Whatever colour your collar, most teachers would like to think of themselves as professionals. There are around a dozen trade unions representing teachers and their leaders in the UK, plus the relatively new chartered college of teaching and a small army of other “professional” associations or societies teachers can join if they wish.
Many will spend their entire career within the confines of the schools in which they work, with occasional contact with these organisations, but without any opportunity to work with lawyers or accountants, marketing professionals, technologists or engineers. They have no opportunity to compare professional behaviour or practice, and it shows.
Something which always struck me as unprofessional, even as a young teacher with no other experience, was the ease and frequency with which teachers criticise the school they work for. Even the professional language of teaching reflects this, with teachers referring to working in the trenches or on the frontline, as though they were squaddies and anyone without a full teaching timetable a tyrannical officer. These kinds of unhelpful lines are drawn early in every teacher's career. They persist into leadership and even beyond.
Compare that to the multi-national I worked for where no one would ever dream of bad-mouthing the company, even on a Friday evening in the bar after a tough week. It would have been considered a crime against your colleagues, an unthinkable betrayal of joint purpose.
And it all starts with teacher training.
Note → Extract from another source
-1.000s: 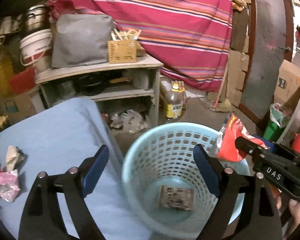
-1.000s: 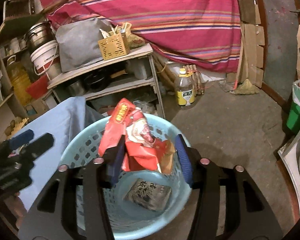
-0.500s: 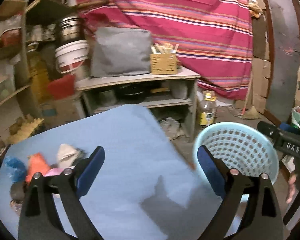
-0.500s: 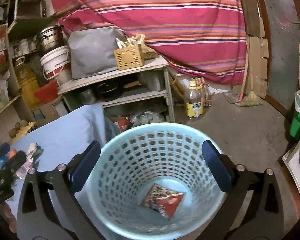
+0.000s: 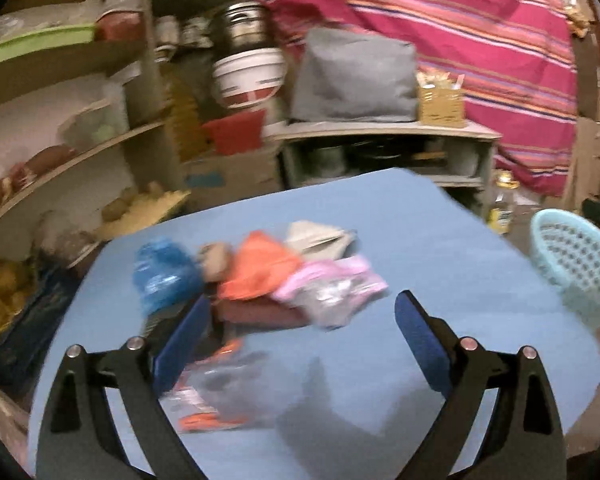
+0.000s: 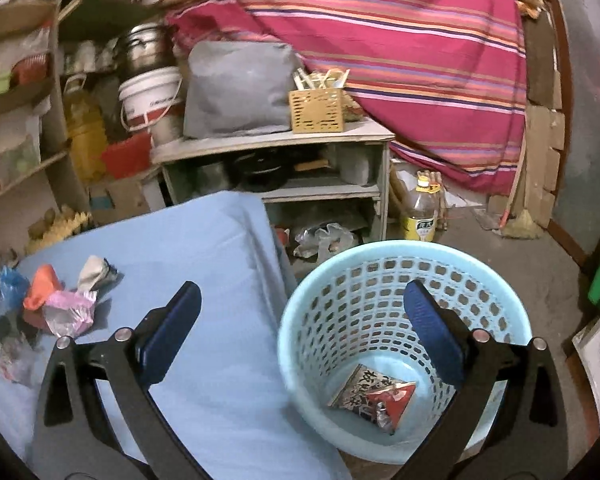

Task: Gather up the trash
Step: 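Grasp the pink wrapper with the right tool while the left tool grasps the clear orange-printed wrapper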

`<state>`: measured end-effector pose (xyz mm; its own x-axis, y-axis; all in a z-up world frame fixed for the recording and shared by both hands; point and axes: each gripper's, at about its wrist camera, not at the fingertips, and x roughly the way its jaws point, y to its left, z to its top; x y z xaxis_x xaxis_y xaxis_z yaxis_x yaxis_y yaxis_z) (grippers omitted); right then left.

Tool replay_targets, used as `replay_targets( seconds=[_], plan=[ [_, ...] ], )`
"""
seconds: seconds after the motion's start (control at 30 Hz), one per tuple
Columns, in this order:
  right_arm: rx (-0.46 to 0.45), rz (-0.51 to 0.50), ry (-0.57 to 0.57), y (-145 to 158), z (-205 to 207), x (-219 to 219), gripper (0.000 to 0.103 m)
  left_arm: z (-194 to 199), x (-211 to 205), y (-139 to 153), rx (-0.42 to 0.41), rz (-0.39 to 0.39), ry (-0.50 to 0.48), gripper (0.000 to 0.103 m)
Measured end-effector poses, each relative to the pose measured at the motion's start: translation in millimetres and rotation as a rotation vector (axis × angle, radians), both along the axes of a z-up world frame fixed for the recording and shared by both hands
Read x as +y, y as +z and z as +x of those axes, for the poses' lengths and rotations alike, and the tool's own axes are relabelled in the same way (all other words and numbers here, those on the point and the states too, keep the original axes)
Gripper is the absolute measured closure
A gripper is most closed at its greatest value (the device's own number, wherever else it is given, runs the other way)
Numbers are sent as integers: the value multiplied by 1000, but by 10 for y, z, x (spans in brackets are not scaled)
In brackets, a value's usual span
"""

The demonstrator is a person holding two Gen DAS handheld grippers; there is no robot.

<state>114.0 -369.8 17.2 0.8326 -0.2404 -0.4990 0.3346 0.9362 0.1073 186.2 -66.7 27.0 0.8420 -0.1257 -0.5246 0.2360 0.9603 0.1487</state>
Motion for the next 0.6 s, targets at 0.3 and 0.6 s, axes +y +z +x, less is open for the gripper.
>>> replay_targets(
  seconds=[0.3,0.6],
  plan=[
    [31,24,45,-76,352,367,4,102,610,-284,60,-6,67,11],
    [86,-55,99,-196,653,842,4,166,941,-545,163,-105,57,12]
  ],
)
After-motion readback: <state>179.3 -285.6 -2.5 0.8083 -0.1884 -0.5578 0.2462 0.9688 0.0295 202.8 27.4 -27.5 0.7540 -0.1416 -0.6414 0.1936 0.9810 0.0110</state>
Whether in the primary or the secondary sector, the training teachers receive simply doesn’t help them develop the same kind of professional mentality and attitudes common in other professions.
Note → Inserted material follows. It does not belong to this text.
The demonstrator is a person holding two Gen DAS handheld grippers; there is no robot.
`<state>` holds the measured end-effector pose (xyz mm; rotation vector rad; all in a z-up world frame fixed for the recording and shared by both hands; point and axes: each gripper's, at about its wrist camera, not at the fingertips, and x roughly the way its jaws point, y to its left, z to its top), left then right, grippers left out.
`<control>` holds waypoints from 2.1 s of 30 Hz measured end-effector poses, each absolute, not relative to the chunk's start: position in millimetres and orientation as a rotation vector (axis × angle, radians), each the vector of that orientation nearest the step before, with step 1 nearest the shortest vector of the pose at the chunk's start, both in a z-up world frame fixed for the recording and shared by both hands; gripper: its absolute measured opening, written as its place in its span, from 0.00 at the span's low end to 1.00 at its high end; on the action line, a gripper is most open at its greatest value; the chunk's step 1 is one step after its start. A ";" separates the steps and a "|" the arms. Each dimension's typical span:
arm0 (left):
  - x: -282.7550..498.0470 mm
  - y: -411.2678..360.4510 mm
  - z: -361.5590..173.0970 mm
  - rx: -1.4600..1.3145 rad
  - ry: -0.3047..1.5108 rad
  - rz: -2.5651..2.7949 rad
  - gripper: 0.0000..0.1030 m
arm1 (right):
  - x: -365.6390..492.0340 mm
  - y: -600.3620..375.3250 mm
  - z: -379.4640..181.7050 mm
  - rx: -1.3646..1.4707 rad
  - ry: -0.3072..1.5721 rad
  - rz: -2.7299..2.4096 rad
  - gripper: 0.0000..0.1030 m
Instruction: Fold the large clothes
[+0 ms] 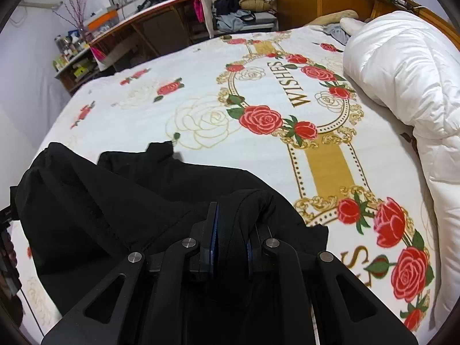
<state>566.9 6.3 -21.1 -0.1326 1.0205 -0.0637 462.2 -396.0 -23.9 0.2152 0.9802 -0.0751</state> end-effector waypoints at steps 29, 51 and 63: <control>589.3 4.4 -38.0 -0.197 1.035 -0.033 0.47 | 502.5 -390.0 -49.2 0.216 1.044 -0.153 0.23; 527.0 -46.7 3.8 0.000 0.958 -0.251 0.67 | 450.3 -346.9 7.5 0.041 0.863 -0.042 0.83; 555.1 -42.9 -91.0 0.162 1.118 -0.071 0.67 | 486.0 -345.3 -94.5 -0.070 1.087 -0.109 0.83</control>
How many teacher training courses, for example, start by detailing the variety of organisational structures any teacher will find themselves playing a crucial part in, once they take up a full-time role in a school? How many teachers reading this genuinely understand how the school they work in is managed? Will they understand the difference between governors and managers, between executive responsibilities and non-executive, how a board differs from a leadership team? How often are vital professional concepts like compliance or accountability fully explained to trainee teachers?
I can recall a meeting with the head of a London academy in which it quickly became apparent that he did not understand the governance relationship between the school he led and the trust it was just one part of. When people don’t understand who they are really working for, or the processes that hold that organisation together, it’s no surprise professional attitudes suffer.
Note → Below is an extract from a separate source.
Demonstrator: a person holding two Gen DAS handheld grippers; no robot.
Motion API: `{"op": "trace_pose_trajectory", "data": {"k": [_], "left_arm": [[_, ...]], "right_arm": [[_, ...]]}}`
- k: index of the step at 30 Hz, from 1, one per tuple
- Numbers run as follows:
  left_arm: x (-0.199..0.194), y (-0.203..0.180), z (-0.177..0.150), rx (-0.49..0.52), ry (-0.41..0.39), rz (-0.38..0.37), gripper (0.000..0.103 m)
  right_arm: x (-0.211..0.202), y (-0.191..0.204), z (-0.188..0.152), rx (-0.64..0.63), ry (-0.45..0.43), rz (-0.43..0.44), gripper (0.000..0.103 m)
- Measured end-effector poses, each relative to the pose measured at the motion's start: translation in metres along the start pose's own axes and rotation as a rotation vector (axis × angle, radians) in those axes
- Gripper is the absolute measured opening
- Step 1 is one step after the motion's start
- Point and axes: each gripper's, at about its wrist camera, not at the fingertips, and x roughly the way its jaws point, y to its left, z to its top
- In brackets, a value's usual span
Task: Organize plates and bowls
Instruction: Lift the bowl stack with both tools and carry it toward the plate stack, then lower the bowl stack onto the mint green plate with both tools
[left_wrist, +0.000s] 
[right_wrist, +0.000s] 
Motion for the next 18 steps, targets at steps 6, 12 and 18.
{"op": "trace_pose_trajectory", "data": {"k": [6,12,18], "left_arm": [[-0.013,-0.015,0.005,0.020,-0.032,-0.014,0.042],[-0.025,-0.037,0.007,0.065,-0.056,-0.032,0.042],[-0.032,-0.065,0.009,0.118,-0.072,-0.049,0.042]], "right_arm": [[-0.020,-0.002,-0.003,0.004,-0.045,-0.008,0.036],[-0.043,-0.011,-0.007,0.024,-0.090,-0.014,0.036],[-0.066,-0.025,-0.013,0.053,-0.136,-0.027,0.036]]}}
Basic finance and budgeting are more knowledge I would expect to see on every teacher training course. So much stress and irritation in schools would simply disappear if this happened. Textbook publishers stopped sending sales staff into schools with inspection copies when they discovered most teachers were buying textbooks on one principle only: more of what they had already. How many departmental heads in secondary schools buy books only when the school reminds them of the deadline to spend their budget?
One wonders how many recent financial scandals in academies might have been avoided if anti-corruption and fraud legislation were a core part of teacher training. From experience, I can definitely say this might prevent ex-teachers who find themselves procuring a commercial contract from asking bidders if there might be a job for them, were they to award them the contract. Something that’s completely against UK and EU anti-corruption legislation. In fact, the law states that if anyone does make such a suggestion, you’re breaking the law yourself if you don’t report it to your own manager.
If this kind of genuinely professional knowledge was embedded in teacher training, two things, in particular, might change, which would have immense benefits for teachers, schools and children. People, from government down, who think it’s perfectly OK to exploit teachers’ high levels of intrinsic motivation by asking them to work for free, might stop. And teachers themselves would shake off the wholly unprofessional idea that it’s somehow their duty or responsibility to work every hour God sends, step into every breach and fulfil every societal role others are only too eager to stand back and watch them fulfil, out of the generosity of their hearts.
One of the wisest pieces of professional advice I’ve ever heard was offered to me when I was the kind of young and childless teacher who volunteered for everything: “Remember, they’re not your children.”